Aber sieht trotzdem schon besser aus


----------



## shutdown (1. April 2008)

Zuerst einmal willkommen im Forum - wir sind hier kein Chat 
Dann als nächstes - es gibt hier verschiedene Tags, mit denen Code besser dargestellt wird (zu erreichen über die Leiste oben, oder über direkte eingabe).
Zum Beispiel ['sql']ajldfjaölsdfj['/sql'] ohne die '

Nun zu deiner Frage:

Du möchtest verhindern, dass Zeilen eingefügt werden.
-> Warum machst du dann einen After-Insert-Trigger?
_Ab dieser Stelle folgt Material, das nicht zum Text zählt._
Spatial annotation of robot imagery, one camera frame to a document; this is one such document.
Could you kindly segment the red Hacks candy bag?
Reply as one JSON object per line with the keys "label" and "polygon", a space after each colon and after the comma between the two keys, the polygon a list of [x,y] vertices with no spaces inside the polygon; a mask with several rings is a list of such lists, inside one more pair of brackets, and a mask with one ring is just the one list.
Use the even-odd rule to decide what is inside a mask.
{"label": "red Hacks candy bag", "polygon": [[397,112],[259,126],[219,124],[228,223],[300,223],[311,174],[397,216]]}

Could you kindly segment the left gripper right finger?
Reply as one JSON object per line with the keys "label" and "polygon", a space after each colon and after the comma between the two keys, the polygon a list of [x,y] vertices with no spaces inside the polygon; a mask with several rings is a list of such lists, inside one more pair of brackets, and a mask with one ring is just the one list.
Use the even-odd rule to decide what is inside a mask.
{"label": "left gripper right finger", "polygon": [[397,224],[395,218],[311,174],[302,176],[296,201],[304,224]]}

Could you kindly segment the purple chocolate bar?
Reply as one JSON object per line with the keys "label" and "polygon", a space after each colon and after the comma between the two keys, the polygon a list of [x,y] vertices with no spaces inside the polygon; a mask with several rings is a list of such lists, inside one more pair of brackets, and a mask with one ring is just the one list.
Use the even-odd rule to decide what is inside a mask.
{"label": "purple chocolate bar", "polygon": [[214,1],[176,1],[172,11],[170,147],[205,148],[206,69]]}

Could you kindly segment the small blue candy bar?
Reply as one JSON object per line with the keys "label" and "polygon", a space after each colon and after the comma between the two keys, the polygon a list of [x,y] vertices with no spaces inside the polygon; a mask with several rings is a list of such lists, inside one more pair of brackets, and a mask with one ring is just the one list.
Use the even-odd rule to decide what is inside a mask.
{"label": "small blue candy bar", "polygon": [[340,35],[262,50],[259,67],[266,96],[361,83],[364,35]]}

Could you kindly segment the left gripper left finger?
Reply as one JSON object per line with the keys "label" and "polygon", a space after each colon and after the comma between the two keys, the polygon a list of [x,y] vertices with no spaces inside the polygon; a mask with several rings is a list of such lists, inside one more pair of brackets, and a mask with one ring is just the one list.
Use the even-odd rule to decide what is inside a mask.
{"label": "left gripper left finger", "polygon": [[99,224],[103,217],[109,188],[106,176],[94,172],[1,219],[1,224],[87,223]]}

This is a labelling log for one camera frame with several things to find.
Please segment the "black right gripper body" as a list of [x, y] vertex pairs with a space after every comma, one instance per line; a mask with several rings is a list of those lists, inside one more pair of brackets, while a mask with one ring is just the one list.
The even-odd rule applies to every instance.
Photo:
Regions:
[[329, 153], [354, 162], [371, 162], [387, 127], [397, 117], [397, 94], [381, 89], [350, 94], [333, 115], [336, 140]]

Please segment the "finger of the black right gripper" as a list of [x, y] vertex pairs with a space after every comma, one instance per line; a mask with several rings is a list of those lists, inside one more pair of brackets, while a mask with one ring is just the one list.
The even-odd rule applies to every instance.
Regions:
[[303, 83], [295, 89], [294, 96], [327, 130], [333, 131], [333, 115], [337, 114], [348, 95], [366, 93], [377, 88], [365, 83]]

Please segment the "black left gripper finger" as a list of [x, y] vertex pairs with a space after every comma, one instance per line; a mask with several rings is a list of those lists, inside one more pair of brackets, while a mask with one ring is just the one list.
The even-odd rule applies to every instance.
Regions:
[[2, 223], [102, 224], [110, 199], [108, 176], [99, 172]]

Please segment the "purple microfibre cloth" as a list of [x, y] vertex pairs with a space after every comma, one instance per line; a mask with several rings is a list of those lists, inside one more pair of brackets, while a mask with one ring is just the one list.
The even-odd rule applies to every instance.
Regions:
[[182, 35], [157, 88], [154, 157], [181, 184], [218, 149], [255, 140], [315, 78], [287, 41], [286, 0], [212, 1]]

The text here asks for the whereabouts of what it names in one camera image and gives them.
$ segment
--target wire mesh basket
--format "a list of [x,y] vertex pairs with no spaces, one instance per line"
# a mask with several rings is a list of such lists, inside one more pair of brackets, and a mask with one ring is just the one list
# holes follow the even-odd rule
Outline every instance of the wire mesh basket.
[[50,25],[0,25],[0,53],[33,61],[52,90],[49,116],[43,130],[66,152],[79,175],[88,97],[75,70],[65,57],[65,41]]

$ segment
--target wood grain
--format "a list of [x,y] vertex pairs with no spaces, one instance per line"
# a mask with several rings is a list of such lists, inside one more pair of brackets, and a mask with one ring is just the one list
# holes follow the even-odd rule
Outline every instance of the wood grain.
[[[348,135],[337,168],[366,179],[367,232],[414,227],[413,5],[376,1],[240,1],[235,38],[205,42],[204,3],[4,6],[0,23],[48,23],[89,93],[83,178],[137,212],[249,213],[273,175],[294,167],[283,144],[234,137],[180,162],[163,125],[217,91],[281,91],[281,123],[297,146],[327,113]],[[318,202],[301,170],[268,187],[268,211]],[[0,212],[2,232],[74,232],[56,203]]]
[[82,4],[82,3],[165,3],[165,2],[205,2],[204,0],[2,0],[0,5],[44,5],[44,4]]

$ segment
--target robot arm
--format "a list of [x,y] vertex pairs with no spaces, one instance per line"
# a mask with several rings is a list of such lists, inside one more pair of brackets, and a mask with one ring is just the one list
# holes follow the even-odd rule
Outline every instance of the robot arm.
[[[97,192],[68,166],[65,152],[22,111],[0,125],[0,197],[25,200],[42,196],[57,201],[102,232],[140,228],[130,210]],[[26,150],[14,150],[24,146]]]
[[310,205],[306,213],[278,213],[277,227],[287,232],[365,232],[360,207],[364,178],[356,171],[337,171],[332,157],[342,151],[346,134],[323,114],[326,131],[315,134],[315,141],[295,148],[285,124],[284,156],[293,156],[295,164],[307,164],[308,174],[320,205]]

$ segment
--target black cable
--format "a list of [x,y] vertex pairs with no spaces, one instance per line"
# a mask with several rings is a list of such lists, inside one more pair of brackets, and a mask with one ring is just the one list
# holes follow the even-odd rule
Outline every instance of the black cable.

Da ist die Zeile doch schon angelegt!
Was du brauchst ist ein before-Insert-Trigger.


----------



## Anis08 (1. April 2008)

shutdown hat gesagt.:


> Zuerst einmal willkommen im Forum - wir sind hier kein Chat
> Dann als nächstes - es gibt hier verschiedene Tags, mit denen Code besser dargestellt wird (zu erreichen über die Leiste oben, oder über direkte eingabe).
> Zum Beispiel ['sql']ajldfjaölsdfj['/sql'] ohne die '
> 
> ...



Ja ich habe diesen Trigger als Beispiel gesendet. Versucht habe ich es auch mit dem Before-Insert-trigger. Aber da funktionierte überhaupt nichts mehr und der Fehler wird nicht angezeigt.


----------



## shutdown (1. April 2008)

Und der Fehler wäre?


----------



## Anis08 (1. April 2008)

Hi, sorry irgendwas mit meinem Kennwort stimmte nicht. Musste also mind. 30 min warten bis ich mich wieder einloogen durfte. Ja, es gibt kein Fehler zu sehen. 
Line	Pos	Text
125		Create trigger, executed in 3.031 sec.
147	2	PLS-00103: Fand das Symbol "\" 
		Total execution time 4.75 sec.
Siehst du ein Fehler


----------



## dbwizard (1. April 2008)

Anis08 hat gesagt.:


> Hi, sorry irgendwas mit meinem Kennwort stimmte nicht.
> Siehst du ein Fehler



- Ja : 147 2 PLS-00103: Fand das Symbol "\" 

Kannst du das komplette Script posten ?

Gruss


----------



## Anis08 (4. April 2008)

Hallo, 
kann zuzeit nichts senden. Ich muss wieder bei dem Entwurf etwas ändern, vielen Dank trotzdem. 

Vieleicht bis später


----------